Good points, Tool_maker. One of my favorite quotes about computers is attrubuted to a Popular Mechanics article in 1949: "Computers in the future may weigh no more than 1.5 tons."
I can just imagine that 9,995 years after the completion of this project someone will postulate that this was the "Doomsday clock" and when it stops the world would end.....
@naperlou: When ever I see these "Long Term Plans", I am reminded of a satirical article I read 20 or so years ago where a computer made future projections based solely on the data available at the end of the civil war. It got numerous things right, ie population growth and westward expansion, but failed miserably in others.

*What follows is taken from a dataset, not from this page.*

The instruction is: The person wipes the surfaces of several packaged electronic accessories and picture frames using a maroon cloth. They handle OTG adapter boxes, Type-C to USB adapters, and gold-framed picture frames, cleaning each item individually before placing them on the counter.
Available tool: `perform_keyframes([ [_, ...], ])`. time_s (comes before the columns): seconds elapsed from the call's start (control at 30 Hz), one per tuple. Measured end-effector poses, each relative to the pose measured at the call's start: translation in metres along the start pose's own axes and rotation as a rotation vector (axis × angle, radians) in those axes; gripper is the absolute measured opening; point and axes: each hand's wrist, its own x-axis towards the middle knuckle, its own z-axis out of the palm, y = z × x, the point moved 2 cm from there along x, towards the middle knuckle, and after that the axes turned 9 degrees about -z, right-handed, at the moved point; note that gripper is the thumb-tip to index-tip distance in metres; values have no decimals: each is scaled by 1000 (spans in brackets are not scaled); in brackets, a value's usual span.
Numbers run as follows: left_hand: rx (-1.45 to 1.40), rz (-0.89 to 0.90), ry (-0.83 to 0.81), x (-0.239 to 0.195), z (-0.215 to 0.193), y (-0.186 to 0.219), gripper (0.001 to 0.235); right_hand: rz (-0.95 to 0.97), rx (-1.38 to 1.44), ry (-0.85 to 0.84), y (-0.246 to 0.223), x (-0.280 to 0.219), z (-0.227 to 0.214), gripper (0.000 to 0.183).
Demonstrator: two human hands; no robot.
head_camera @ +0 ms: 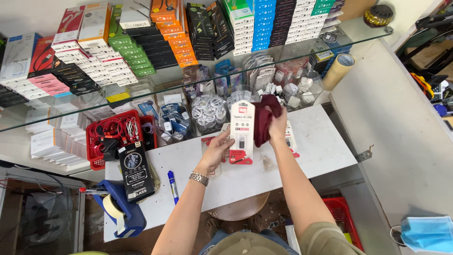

The most humorous things I recall were what the two biggest problems would be. One: at the close of the civil war there were X number of horses per person and the population explosion would cause a similar growth in horses leading to the problem of growing enough grass to feed all of the horses required. The author had inventive ways in which to accomplish this, but problem #two was to be the biggest: What were we to do with all of the manure these horses would generate? I think he suggested huge quantities be shipped to Washington DC, but saw that even that would soon be full.
In short, future technologies may render all long term plans equally irrelevant and foolish appearing.
As I was reading through the posts. I kept thinking - how about just making a sundial. There are already a vast assortment of sundial arrangements which are easily adjustable for variations over the course of many, many years and then Stonehenge popped up in the thread. Of course! Not sure that a special 10,000 year clock gives us any more techology than Stonehenge does. Sounds like a vanity project to me!
Making a clock to run for any great length of time without maintenance would be quite an achievement, given the multiple concerns of wear, dirt accumulation, and weathering. And if there is a chime system intended to sound daily, that means a lot more power will be needed. The challenge is that the weather will deliver an accumulation of dirt, and the dirt will get in the way of moving parts as it fills the motion clearances. Of course it is possible that the clock is being built in an exceptionally clean part of Texas, some area that has no dust or wind, but I sort of doubt that. It will be interesting to see if it even runs for one year. How about a more detailed report on the clock after it is finished, possibly including drawings or pictures describing how it captures energy, and how it moves.
You got that right about Stonehenge! Assuming it's not destroyed in an earthquake or other natural disaster, over that period of time the clock will have to accommodate several changes in the length of various time periods--the day, for example--as well as shifts in the declination of various planets and the Moon. I wonder if all that's being considered.